**Data under study**
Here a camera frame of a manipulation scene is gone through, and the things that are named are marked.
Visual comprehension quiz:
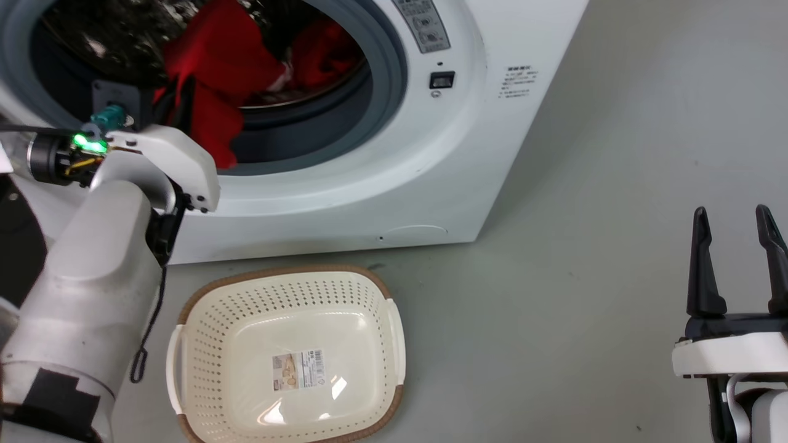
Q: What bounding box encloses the grey instruction label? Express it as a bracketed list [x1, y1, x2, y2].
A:
[392, 0, 451, 54]

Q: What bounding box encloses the large red garment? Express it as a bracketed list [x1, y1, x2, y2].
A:
[153, 0, 291, 170]

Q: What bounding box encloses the white cloth piece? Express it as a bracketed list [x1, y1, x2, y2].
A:
[268, 59, 294, 94]

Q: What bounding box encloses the white front-load washing machine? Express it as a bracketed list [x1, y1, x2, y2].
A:
[0, 0, 590, 266]

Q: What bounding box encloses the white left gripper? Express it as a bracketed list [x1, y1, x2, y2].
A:
[106, 75, 221, 214]

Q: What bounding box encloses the paper label sticker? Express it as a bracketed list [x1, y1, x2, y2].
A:
[272, 349, 327, 392]

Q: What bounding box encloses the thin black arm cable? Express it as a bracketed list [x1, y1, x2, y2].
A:
[129, 261, 168, 385]

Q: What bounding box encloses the small red garment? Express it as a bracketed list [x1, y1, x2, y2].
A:
[289, 17, 365, 93]

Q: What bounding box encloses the cream perforated laundry basket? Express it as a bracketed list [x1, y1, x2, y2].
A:
[166, 265, 407, 443]

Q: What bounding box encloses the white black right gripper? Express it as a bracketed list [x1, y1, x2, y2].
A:
[671, 204, 788, 380]

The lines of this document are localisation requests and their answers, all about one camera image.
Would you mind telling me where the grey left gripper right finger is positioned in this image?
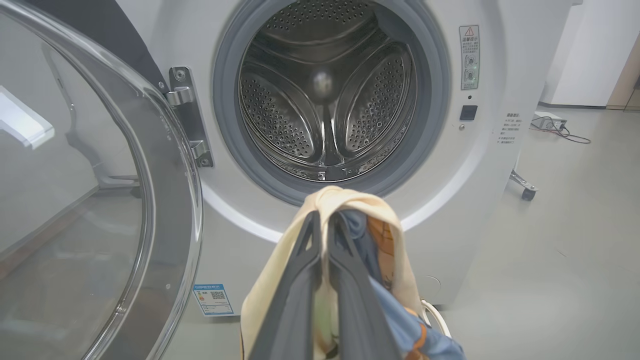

**Problem to work on**
Among the records above, only the lines between the line holding "Q: What bounding box encloses the thin" and the line holding "The lines of", inclusive, are to be output, exactly as written.

**Solution to this task**
Q: What bounding box encloses the thin black arm cable? Express it as a bracketed list [x1, y1, x2, y2].
A:
[129, 261, 168, 385]

Q: What bounding box encloses the small red garment? Express it as a bracketed list [x1, y1, x2, y2].
A:
[289, 17, 365, 93]

Q: What bounding box encloses the cream perforated laundry basket? Express it as a bracketed list [x1, y1, x2, y2].
A:
[166, 265, 407, 443]

Q: What bounding box encloses the white black right gripper? Express it as a bracketed list [x1, y1, x2, y2].
A:
[671, 204, 788, 380]

The lines of this document are localisation requests and their answers, all about one camera image.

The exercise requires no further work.